2 - Votei também no sentido da inconstitucionalidade dos artigos 35.º e 36.º do diploma em causa, por violação do princípio da solidariedade nacional, tal como resulta dos artigos 225.º, n.º 2, e 227.º, n.º 1, alínea j), e 229.º, n.º 1, da Constituição. Com efeito, interpreto estas normas ido de consagrarem uma proibição de concessão pelo Estado de garantias pessoais às Regiões Autónomas ou de assunção das suas obrigações, com ressalva apenas das situações já legalmente previstas (e não de qualquer diploma legal futuro pelo qual se autorize a garantia ou se assuma a dívida). Que é este o seu sentido (e em particular do início dos dois artigos) resulta, a meu ver, inequivocamente, do facto de não fazer sentido que se tenha pretendido manter no artigo 35.º do diploma em questão, com a redacção inversa ("Sem prejuízo das situações legalmente previstas, os empréstimos a emitir pelas Regiões Autónomas não podem beneficiar de garantia pessoal do Estado" - itálico aditado), um regime idêntico ao consagrado actualmente no artigo 29.º da Lei de Finanças das Regiões Autónomas ("Os empréstimos a emitir pelas Regiões Autónomas poderão beneficiar de garantia pessoal do Estado, nos termos da respectiva lei"
- itálico aditado), como se chega a admitir no acórdão. Trata-se antes, a meu ver, de normas que dizem justamente o contrário uma da outra. Ora, entendo que uma exclusão liminar e em abstracto mesmo tendo em conta as excepções admitidas - da possibilidade de ponderar, perante cada situação, se a prestação de garantia pessoal a empréstimos das Regiões Autónomas ou a assunção das suas obrigações é, ou não, a actuação mais conforme ao interesse nacional - de todo o País - viola as exigências da solidariedade nacional.

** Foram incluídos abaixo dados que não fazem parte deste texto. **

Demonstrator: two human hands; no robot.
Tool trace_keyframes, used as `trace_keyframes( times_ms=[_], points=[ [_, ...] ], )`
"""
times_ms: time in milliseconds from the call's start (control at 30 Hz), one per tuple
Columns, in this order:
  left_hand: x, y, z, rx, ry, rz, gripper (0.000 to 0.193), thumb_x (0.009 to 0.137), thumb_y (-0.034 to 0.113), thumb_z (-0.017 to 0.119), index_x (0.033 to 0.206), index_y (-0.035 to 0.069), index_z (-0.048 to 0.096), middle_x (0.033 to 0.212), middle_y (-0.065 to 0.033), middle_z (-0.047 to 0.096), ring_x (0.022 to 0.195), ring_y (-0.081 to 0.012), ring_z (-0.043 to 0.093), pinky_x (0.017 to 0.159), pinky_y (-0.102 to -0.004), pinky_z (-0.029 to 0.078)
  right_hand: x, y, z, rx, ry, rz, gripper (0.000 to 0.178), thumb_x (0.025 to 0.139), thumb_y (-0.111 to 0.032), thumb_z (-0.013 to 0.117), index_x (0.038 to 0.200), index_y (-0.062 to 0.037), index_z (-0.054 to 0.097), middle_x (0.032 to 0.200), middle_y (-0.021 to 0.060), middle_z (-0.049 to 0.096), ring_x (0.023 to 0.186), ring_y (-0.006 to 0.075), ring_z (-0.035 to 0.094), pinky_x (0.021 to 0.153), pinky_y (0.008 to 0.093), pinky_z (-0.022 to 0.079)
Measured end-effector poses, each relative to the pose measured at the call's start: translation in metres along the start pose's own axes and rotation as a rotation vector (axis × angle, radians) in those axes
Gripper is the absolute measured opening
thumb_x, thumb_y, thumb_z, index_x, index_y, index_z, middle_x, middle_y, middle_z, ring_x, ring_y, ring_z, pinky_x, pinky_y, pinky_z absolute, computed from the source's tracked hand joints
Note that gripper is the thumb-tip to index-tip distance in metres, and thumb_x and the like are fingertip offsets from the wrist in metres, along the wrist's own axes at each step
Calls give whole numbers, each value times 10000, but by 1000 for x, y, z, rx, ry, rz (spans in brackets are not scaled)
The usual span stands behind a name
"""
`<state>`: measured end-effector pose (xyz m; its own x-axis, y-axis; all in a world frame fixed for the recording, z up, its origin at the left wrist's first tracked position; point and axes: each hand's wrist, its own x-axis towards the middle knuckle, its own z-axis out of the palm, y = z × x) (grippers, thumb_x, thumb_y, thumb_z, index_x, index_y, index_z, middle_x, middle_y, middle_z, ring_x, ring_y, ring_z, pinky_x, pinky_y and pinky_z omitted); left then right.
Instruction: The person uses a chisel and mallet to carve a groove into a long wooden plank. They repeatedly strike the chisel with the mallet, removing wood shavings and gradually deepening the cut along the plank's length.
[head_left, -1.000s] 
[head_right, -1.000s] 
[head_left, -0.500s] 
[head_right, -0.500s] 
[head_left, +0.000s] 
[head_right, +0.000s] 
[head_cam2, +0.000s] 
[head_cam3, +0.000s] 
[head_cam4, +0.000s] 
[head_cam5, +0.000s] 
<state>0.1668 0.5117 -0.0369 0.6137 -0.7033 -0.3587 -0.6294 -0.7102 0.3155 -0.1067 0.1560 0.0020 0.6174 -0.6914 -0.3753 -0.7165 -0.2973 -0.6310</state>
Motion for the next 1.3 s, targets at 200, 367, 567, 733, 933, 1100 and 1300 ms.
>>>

Tal exclusão de importantes formas de ajuda financeira (que afecta logo, só por si, a posição das Regiões no acesso ao crédito) só existe, aliás, para as Regiões Autónomas, em relação às quais também existe justamente uma previsão específica de solidariedade na Constituição (que também vale no sentido inverso). E essa exclusão não pode ser justificada, a meu ver, apenas por eventuais dificuldades de disciplina ou de autocontrolo político do Estado na realização daqueles actos para com as Regiões.
3 - Por último, pronunciei-me, ainda, sobre a interpretação do pedido, no sentido de que este se reportava igualmente a um alegado vício de inconstitucionalidade ("directa") dos artigos 3.º, 7.º, n.º 5, 35.º e 37.º, n.os 2 a 7, do diploma em apreço por violação de uma "reserva de estatuto" político-administrativo, com falta de competência da Assembleia da República para desencadear a respectiva alteração, e não apenas a um vício de ilegalidade por violação do estatuto. Teria, pois, tomado conhecimento do pedido nesta parte, embora não tivesse julgado inconstitucionais as normas em apreço com o citado fundamento, já que considero não decorrer da Constituição uma "reserva de estatuto" para as matérias em causa (o que, por desnecessário, me posso dispensar agora de fundamentar mais detidamente). - Paulo Mota Pinto.